Un obeso es un despreciable ser cuyo número maldito supera los 45 puntos, mientras que un tipo con sobrepeso es solo un hombre que se ha pasado un poco con la comida, llegando a los 30. Ese número se obtiene dividiendo el peso por la talla al cuadrado, en metros. Ahora peso ciento diez kilos y sigo midiendo lo que medía antes, es decir, metro ochenta y dos, de modo que mi número se va acercando al 30. No mucho, la verdad, pero sí algo. Como los precios, que 12,95 no es 13: es mucho menos.

Estaba con la boca llena y a punto de caer en una profunda depresión cuando algo en mí se despertó. Y me dije que, después de todo, tal vez tuviéramos suerte. No es que se me apareciera un ser celestial ni nada por el estilo, es que, de pronto, el miedo dio paso a la lógica y caí en la cuenta de mi profesión.

Soy abogado. Lupo sabe que soy abogado. Y también que no hay abogado pequeño. Podemos ser más peligrosos que una avispa puñetera. Si deseaba seguir siendo policía, se vería obligado a mantener las formas. Además, a menos que se enterara de lo que guardábamos en la segunda caja de seguridad, para él no representábamos más que una pareja de pringados sin nada interesante que ofrecer.
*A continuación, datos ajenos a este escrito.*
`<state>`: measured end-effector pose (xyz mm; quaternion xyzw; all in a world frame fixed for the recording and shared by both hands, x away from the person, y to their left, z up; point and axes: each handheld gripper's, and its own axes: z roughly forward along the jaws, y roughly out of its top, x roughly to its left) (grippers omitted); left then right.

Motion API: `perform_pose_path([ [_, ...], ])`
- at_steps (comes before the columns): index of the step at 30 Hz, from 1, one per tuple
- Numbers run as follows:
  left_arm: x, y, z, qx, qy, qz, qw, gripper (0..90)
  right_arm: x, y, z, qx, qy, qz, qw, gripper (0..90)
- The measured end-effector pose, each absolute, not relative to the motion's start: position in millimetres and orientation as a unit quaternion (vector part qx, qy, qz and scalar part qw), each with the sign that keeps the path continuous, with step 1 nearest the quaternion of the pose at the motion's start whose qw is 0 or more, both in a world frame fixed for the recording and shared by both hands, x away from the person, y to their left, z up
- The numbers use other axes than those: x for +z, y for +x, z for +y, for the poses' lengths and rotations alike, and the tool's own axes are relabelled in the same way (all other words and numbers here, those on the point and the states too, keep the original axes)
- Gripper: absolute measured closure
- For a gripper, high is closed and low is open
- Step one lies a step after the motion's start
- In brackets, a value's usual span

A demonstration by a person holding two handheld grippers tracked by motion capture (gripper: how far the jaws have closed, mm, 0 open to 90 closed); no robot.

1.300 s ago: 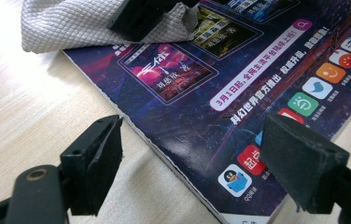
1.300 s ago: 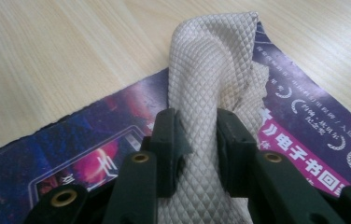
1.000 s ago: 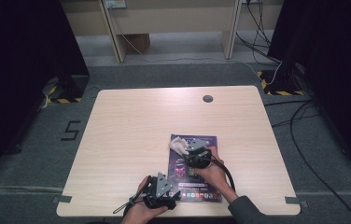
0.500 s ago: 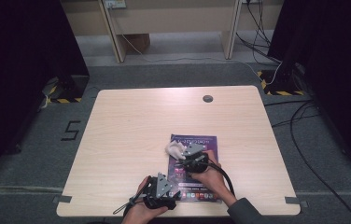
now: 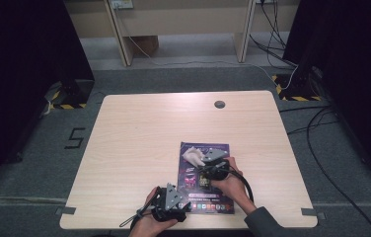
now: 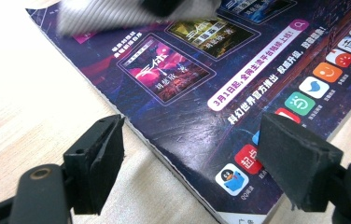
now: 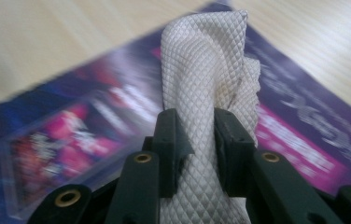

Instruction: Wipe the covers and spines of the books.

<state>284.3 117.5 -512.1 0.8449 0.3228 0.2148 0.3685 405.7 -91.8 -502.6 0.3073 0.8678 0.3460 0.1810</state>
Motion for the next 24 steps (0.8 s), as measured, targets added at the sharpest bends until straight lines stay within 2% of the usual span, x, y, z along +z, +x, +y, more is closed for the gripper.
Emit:
perform_pose_path([
  [9,-511.9,283.7,117.3,0.217,0.846,0.32,0.367,22.7,-501.8,415.4,-136.6,0.334,0.359,0.848,0.203,72.5],
  [24,-511.9,284.7,117.4,0.214,0.846,0.32,0.368,22.6,-500.6,389.7,-125.3,0.334,0.313,0.869,0.188,72.6],
])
Empezaba a animarme cuando escuché el sonido de los tacones y el ruido de las llaves en la entrada. Me incorporé. El malestar se transformó en un mareo incómodo, giratorio. Aun así, recibí a Salomé en pie, tratando de aparentar serenidad. Venía sola, mucho más pobre y mucho más asustada.

Me abrazó nada más verme, con fuerza, casi con ansia. Olía como siempre, a ese perfume dulzón que tan poco me gusta y que, en esa ocasión, me pareció embriagador.

—¿Cómo estás? ¿Ha ido bien? ¿Te ha hecho daño ese malnacido?

—Si te refieres a eso, Lupo se ha quedado con todo y no me ha puesto la mano encima. ¡El muy cabrón! ¿Y tú? ¿Cómo vas, te duele mucho?

Negué con un gesto de la cabeza. Es propio de los hombres el hacerse los valientes.

—¡No es nada, pasará pronto! Pero tú debes de estar agotada, y con estos calores. ¿Quieres que te prepare algo fresco…?

No me dejó terminar.

—Es cierto, se han ido las nubes y vuelve a apretar el calor. Treinta grados a la sombra, pero aquí con el ventilador se está bien. Además, en este momento tú eres el que necesita atención. Túmbate y descansa. Prepararé algo de comer, una tortilla francesa, algo suave… —Se detuvo—. Efrén, ¿te das cuenta de que no es un simple chorizo muerto de hambre sino la policía la que nos está extorsionando?

—La policía no, Salomé: un policía malnacido. Quiero decir que, pese a que el mundo cimbree, no se desmorona. Creo que voy a hacerte caso y me acostaré un ratito, pero olvida la tortilla. Supongo que tendrás a algún hombre esperándote en algún sitio.

—No digas tonterías, no cambiaría esa tortilla ni por un ciudadano francés.